Prinsip dari metode difusi cakram adalah dengan obat dijenuhkan ke
dalam kertas saring (cakram kertas). Cakram kertas yang mengandung obat
tertentu ditanam pada media perbenihan agar padat yang telah dicampur
dengan mikroba yang diuji, kemudian diinkubasikan 370C selama 18-24 jam.
Selanjutnya diamati adanya area (zona) jernih disekitar cakram kertas yang
menunjukkan tidak adanya pertumbuhan mikroba (Global Salm-Surv, 2003)
Untuk mengevaluasi hasil uji kepekaan tersebut, dapat dilakukan
dengan dua cara, yaitu:
a. Cara Kirby Bauer, yaitu dengan cara membandingkan diameter dari area jernih
(zona hambatan) disekitar cakram dengan tabel standar yang dibuat oleh
(National Committee for Clinical Laboratory Standart) NCCLS.
30
b. Cara Joan-Stokes, yaitu dengan cara membandingkan radius zona hambatan
yang terjadi antara kontrol mikroba yang sudah diketahui kepekaannya
terhadap obat tersebut dengan isolat mikroba yang diuji.
2.7. Penelitian Penunjang
Penelitian tentang pengaruh cuka apel terhadap C. albicans yang
sebelumnya dilakukan oleh Mohanty et al. menggunakan microtiter plate terbukti
efektif dalam menghambat pertumbuhan C. albicans pada kadar cuka apel sebesar
20% (Mohanty et al., 2017).
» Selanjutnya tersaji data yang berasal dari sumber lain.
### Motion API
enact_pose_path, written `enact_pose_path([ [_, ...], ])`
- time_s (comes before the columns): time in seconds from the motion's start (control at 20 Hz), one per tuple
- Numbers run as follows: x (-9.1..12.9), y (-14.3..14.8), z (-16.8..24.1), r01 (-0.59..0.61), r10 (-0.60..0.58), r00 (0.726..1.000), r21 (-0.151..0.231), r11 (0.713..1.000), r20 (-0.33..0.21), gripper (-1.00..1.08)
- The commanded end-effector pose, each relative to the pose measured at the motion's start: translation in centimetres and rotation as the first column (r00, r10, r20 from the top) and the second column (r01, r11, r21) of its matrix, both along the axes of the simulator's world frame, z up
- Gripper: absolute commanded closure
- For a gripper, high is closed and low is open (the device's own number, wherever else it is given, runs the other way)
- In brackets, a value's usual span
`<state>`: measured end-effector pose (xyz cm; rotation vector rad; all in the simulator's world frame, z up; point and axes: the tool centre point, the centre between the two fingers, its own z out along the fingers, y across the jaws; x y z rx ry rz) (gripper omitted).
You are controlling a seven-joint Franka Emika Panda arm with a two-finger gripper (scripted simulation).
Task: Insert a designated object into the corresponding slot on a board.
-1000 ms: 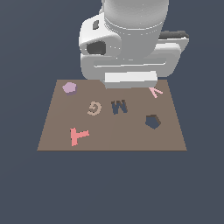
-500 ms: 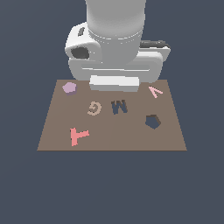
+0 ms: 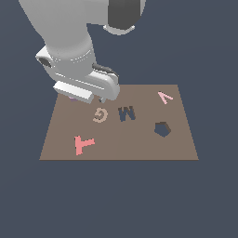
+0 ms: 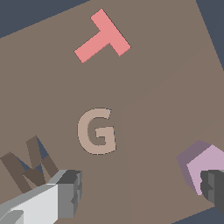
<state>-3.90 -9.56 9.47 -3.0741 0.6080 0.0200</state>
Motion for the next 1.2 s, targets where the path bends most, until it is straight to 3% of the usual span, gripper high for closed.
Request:
enact_pose_path([
  [0.0,-1.4,-2.6,-1.4,0.09,-0.09,0.996,-0.005,0.996,0.004,-0.92],
  [0.45,-4.9,-7.2,-4.3,0.26,-0.26,0.966,-0.012,0.966,0.011,-0.92],
  [1.15,-5.1,-7.4,-5.7,0.268,-0.268,0.963,-0.011,0.963,0.011,-0.92],
])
Sedangkan pada penelitian serupa yang dilakukan
oleh Yagnik et al. dengan metode difusi menunjukkan hasil bahwa kadar 50%
memiliki efek paling kuat dan mencapai Minimum Inhibitory Concentration
(MIC) sebesar 11 mm pada agar plate (Yagnik et al., 2018). Penelitian tentang
pengaruh cuka apel menggunakan metode dilusi pernah dilakukan sebelumnya
namun terhadap Salmonella typhi dengan menggunakan konsentrasi 100%, 50%,
25%, dan 12,5% yang menunjukkan bahwa KHM terdapat pada konsentrasi
12,5% dan KBM terdapat pada konsentrasi 25% (Pratama et al., 2015).
Berdasarkan penelitian pendahuluan yang telah dilakukan di Laboratorium
Biomedik FK UMM tentang pengaruh cuka apel terhadap C. albicans
menggunakan metode dilusi menunjukkan KHM terdapat pada konsentrasi 6,25%
dan KBM terdapat pada konsentrasi 12,5%.